* Data block *
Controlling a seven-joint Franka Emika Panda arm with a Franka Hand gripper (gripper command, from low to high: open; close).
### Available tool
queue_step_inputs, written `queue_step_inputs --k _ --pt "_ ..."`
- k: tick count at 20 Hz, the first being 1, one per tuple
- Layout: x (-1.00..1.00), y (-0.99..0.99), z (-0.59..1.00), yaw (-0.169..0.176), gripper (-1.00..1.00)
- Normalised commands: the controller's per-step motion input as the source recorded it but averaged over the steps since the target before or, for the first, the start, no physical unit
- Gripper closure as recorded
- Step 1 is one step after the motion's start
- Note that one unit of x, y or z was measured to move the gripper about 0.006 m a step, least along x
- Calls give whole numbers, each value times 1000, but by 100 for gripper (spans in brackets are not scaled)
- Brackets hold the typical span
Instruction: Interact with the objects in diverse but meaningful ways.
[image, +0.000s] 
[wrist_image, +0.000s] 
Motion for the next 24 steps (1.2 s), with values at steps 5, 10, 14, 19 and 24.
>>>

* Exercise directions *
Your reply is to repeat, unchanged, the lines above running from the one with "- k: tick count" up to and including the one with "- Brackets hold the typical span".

* Output of the task *
- k: tick count at 20 Hz, the first being 1, one per tuple
- Layout: x (-1.00..1.00), y (-0.99..0.99), z (-0.59..1.00), yaw (-0.169..0.176), gripper (-1.00..1.00)
- Normalised commands: the controller's per-step motion input as the source recorded it but averaged over the steps since the target before or, for the first, the start, no physical unit
- Gripper closure as recorded
- Step 1 is one step after the motion's start
- Note that one unit of x, y or z was measured to move the gripper about 0.006 m a step, least along x
- Calls give whole numbers, each value times 1000, but by 100 for gripper (spans in brackets are not scaled)
- Brackets hold the typical span

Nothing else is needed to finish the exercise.